Y Michael Cimino cerró La Puerta del Cielo
A lo largo de la historia del cine se ha demostrado que si algún director quería rodar una película cuya longitud impidiera sus tres pases diarios en las salas de cine, debía hacerlo a través de presupuestos modestos que no preocuparan al productor por su posterior rentabilidad y evitaran un sinfín de tijeretazos en el montaje final. Directores como Erich von Stroheim, en la época muda, y Francis Ford Coppola, un par de años antes de la filmación de La puerta del cielo, podrían haber servido de ejemplo a un Michael Cimino que acababa de tocar el cielo cinéfilo con El cazador, pero ya decían los griegos que «los dioses ciegan a aquellos a los que posteriormente planean destruir«.
Se dice que Michael Cimino entregó 325 minutos de metraje, asegurando que podría llegar a recortar aproximadamente un cuarto de hora si los ejecutivos lo estimaban oportuno. Pero el mango de la sartén había cambiado de manos. Tras haber conseguido un cheque en blanco para la filmación de su nuevo proyecto, el desmadre presupuestario (40 millones de dólares de la época) hizo olvidar a la United Artists sus aspiraciones artísticas y pensar únicamente en la manera de rentabilizar una película que empezaba a oler a fracaso. Y aunque el director’s cut quedó en 219 minutos, el estudio se decantó por la versión de 149 minutos que condenó esta obra maestra a la categoría de grandes fracasos de la historia del cine.
Durante décadas fue imposible visionar el director’s cut de 219 minutos y evaluar con relativa justicia el trabajo final de Cimino. Como gran amante del western que soy recuerdo haber adquirido el DVD que incluía la versión de 149 minutos, metraje con que La puerta del cielo (1980) fue exhibida en salas. En sus encuadres se apreciaba la sensacional fotografía de Vilmos Zsigmond, sus actores daban la talla, las localizaciones y el diseño de producción te transportaban a otra época… Pero llamaba la atención que el director de El cazador (1978) y Manhattan sur (1985), gran narrador y poseedor de un talento especial para retratar la otra América, fuera el mismo que el responsable de semejante disparate narrativo.
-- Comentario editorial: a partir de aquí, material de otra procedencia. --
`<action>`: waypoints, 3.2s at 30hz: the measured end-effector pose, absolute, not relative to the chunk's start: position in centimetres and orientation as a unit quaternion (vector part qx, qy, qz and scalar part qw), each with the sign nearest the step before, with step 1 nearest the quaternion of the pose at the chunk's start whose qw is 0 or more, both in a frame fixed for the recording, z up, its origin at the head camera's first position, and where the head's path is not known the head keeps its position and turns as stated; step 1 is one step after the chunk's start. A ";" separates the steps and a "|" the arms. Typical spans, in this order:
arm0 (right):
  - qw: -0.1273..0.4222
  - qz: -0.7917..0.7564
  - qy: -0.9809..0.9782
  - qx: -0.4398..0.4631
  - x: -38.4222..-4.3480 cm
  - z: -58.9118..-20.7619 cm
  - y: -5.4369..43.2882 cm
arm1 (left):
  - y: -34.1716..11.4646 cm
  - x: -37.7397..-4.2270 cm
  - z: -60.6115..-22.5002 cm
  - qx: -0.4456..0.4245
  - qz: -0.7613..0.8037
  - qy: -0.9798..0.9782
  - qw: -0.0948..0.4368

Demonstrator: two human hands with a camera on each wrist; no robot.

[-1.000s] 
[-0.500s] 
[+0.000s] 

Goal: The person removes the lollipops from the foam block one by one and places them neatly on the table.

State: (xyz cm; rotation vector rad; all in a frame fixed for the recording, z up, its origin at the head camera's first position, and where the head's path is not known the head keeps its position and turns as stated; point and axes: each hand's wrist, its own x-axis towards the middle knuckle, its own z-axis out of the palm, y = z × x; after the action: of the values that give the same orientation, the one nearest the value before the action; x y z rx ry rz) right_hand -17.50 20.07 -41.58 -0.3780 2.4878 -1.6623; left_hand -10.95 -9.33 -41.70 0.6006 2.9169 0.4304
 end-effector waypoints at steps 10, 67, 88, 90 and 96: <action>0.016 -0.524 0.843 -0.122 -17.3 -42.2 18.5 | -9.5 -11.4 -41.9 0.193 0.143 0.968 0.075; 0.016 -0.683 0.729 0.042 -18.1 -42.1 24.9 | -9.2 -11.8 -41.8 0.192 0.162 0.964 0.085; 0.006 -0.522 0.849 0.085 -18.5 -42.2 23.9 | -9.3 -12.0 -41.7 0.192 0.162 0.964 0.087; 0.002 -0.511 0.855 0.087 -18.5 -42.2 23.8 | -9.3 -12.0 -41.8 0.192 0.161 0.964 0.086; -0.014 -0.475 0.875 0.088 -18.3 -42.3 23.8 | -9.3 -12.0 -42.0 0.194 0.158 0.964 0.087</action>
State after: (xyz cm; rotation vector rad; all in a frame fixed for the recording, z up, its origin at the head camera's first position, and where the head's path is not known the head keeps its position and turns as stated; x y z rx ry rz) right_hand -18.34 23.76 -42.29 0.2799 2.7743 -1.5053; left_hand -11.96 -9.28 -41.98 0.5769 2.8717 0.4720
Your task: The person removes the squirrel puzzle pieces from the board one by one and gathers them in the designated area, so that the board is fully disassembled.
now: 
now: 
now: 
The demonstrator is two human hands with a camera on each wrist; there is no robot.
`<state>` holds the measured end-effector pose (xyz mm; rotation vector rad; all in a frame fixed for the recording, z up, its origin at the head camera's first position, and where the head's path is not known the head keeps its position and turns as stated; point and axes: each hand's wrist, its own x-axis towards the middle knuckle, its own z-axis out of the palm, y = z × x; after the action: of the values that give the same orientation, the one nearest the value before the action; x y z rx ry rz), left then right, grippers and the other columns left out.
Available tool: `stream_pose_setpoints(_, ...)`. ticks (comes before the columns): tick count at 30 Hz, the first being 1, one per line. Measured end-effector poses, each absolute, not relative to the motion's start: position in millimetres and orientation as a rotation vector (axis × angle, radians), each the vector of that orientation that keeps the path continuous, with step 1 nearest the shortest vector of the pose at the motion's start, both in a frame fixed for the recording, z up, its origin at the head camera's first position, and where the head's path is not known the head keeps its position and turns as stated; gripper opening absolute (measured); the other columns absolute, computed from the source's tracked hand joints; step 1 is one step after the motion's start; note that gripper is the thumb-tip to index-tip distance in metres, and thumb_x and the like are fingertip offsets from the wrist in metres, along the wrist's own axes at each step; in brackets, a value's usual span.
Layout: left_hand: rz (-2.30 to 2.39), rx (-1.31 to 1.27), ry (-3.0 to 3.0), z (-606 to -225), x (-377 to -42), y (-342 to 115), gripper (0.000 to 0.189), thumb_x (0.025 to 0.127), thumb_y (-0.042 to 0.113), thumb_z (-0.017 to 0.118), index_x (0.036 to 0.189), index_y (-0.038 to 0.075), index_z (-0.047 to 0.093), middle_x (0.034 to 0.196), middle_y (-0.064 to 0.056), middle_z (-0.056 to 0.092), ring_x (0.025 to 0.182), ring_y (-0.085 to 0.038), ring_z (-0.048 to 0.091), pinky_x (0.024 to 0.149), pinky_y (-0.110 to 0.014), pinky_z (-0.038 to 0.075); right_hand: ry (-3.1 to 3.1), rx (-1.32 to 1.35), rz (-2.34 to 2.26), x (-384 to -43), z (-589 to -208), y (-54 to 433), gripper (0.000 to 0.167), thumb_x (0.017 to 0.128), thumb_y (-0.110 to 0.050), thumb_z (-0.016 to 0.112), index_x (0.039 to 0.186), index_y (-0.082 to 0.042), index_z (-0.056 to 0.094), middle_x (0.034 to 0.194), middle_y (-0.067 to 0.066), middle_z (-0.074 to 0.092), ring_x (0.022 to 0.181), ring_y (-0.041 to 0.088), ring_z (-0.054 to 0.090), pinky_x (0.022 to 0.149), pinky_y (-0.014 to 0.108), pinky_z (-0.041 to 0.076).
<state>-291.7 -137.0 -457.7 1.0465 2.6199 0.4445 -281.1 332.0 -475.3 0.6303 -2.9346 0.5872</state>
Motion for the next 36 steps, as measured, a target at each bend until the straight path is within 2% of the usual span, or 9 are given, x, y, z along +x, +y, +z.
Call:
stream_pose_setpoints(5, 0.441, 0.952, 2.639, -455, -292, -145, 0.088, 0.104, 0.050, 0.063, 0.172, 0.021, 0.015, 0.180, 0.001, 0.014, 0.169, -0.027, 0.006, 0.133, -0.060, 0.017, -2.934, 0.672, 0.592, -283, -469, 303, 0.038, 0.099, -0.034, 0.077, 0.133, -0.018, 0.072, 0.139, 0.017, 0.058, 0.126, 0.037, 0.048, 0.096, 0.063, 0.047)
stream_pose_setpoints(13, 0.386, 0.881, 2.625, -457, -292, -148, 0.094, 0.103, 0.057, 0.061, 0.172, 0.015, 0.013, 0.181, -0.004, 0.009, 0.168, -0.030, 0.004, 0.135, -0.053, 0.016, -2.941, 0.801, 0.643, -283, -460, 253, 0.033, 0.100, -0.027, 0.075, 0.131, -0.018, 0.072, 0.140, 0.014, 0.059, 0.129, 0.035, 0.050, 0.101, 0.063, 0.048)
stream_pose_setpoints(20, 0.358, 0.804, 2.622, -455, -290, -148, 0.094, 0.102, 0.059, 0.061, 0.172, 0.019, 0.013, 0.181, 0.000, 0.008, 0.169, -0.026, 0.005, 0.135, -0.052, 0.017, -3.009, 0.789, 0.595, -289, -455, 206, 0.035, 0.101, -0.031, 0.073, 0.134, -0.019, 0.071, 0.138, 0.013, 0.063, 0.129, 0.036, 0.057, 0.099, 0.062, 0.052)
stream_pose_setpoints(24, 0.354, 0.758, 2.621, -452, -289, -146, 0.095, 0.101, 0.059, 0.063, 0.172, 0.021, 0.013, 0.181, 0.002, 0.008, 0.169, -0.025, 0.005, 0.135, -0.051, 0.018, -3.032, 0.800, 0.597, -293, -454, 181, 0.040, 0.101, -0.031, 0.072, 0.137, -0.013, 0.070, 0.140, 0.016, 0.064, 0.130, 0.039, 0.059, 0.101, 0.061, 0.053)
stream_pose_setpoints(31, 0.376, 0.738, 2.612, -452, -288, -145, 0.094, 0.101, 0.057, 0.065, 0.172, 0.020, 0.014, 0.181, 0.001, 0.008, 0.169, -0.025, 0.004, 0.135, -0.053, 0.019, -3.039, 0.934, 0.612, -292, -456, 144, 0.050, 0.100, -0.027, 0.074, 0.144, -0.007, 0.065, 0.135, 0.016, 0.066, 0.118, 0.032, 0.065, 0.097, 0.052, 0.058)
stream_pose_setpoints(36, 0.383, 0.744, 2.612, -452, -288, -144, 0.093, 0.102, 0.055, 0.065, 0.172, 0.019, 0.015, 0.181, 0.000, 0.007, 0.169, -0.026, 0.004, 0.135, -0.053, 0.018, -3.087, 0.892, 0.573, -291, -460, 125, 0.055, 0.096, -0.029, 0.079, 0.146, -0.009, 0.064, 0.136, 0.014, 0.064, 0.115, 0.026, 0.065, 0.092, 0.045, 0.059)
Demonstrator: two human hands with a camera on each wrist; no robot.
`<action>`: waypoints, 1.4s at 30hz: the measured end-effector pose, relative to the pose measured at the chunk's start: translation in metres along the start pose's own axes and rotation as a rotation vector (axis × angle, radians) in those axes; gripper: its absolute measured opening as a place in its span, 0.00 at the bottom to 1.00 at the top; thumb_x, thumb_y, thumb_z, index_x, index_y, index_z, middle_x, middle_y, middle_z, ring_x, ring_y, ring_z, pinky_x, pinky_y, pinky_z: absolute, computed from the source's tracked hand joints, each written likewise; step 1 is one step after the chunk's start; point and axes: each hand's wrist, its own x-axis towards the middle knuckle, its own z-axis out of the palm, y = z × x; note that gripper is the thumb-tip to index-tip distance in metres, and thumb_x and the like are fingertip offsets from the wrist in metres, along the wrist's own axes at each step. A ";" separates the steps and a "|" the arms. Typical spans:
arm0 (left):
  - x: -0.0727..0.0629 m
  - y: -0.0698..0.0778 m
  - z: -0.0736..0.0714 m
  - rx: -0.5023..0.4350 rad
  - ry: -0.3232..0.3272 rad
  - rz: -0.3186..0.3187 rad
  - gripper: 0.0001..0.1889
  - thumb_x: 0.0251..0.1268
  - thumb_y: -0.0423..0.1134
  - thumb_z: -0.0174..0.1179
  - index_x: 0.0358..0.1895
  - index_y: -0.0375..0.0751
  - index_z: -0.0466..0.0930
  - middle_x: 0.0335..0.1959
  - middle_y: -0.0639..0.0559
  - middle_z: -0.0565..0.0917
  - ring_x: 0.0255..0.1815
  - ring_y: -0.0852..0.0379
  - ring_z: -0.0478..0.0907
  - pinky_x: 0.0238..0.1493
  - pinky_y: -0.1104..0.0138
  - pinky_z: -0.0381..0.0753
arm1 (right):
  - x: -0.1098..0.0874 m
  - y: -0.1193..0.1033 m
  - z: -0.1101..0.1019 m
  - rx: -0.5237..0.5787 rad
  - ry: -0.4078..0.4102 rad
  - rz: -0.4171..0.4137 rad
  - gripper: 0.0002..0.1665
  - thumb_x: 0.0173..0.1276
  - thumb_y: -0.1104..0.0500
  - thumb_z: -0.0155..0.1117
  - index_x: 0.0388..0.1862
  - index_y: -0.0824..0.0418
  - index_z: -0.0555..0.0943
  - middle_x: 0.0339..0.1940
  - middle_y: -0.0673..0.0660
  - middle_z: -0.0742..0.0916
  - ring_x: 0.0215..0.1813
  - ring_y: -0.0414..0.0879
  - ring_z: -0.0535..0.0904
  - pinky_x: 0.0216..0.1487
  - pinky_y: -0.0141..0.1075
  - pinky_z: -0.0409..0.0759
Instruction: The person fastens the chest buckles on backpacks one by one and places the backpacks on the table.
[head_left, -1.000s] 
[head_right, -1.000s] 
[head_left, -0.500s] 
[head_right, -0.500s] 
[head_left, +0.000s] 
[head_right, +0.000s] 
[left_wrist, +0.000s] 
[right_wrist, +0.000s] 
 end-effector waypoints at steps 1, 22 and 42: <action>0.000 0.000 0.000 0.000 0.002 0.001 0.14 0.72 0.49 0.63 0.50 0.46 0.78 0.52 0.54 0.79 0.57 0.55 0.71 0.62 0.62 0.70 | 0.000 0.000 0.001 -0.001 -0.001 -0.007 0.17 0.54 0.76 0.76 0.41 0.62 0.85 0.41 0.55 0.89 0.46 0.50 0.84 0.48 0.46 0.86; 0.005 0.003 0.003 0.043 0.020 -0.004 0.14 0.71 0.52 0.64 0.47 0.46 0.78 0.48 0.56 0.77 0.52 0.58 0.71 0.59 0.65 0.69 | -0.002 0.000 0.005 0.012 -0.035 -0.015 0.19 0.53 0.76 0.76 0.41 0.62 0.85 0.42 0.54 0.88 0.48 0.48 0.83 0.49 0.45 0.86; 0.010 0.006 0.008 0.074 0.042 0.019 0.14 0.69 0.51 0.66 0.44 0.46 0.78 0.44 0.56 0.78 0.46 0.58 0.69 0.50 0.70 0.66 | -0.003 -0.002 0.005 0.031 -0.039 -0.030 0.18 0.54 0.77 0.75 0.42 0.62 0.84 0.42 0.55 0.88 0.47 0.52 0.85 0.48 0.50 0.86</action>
En 2012, el festival de Venecia proyectó los 219 minutos que hacían justicia a una obra maldita. Setenta minutos que ayudaban a comprender la mirada crítica de Cimino hacia esa América que se construyó sobre los pilares de la xenofobia y señalaban el germen de sus problemas más rabiosamente actuales. Setenta minutos que completaban el retrato de un país que tenía más de salvaje oeste que de la tierra de las oportunidades. Setenta minutos que rellenaban las lagunas existentes en ese triángulo amoroso protagonizado por Kris Kristofferson, Isabelle Huppert y Christopher Walken que, de alguna manera, recordaba al protagonizado por James Stewart, Vera Miles y John Wayne en El hombre que mató a Liberty Valance.
Michael Cimino homenajeaba el western crepuscular del maestro John Ford a través de una historia de amor en la que la protagonista femenina (en este caso una prostituta inmigrante) volvía a representar a unos Estados Unidos que se debatían entre dos pretendientes: el defensor de la justicia que huye del compromiso formal y el despiadado mercenario que se resiste a los encantos de la civilización. Como puede comprobarse, la visión de La puerta del cielo dista de esa América idealizada por Ford y muestra el pasado vergonzante de un país todavía en construcción, así como un oeste realmente sucio, salvaje y más acorde al que muchos podríamos imaginar.
Sin embargo, este despliegue de autocrítica no justifica la actitud endiosada de un Cimino que martirizaba a sus actores con más tomas de las necesarias, que quemaba su presupuesto en gastos superfluos, que descuidaba su capacidad de síntesis en favor de una megalomanía galopante, que buscaba más la veneración que el reconocimiento. Todos estos vicios quedan reflejados en el tiroteo final de La puerta del cielo, una secuencia que podría haber cerrado la narración de una manera más limpia e impactante de haberse visto reducida a la mitad de su duración. Lo mismo sucede en un arranque demasiado presuntuoso y carente del ritmo que exige su condición.
Cimino quería dejar su sello personal tanto en el prólogo como en el epílogo de La puerta del cielo. Tal vez no era consciente de que su película ya contaba con un puñado de secuencias inolvidables. Lo que antes eran destellos aislados de genialidad en una narración repleta de baches, en el montaje del director se mimetizan con un conjunto que desprende autenticidad en cada uno de sus fotogramas y reflexiona sobre la eterna lucha de clases desde una perspectiva moral. De esta manera el baile inicial de la graduación y el posterior en la pista de patinaje marcan el inicio de cada sector narrativo y lanzan el desarrollo argumental de algunas de las páginas más oscuras de la historia americana.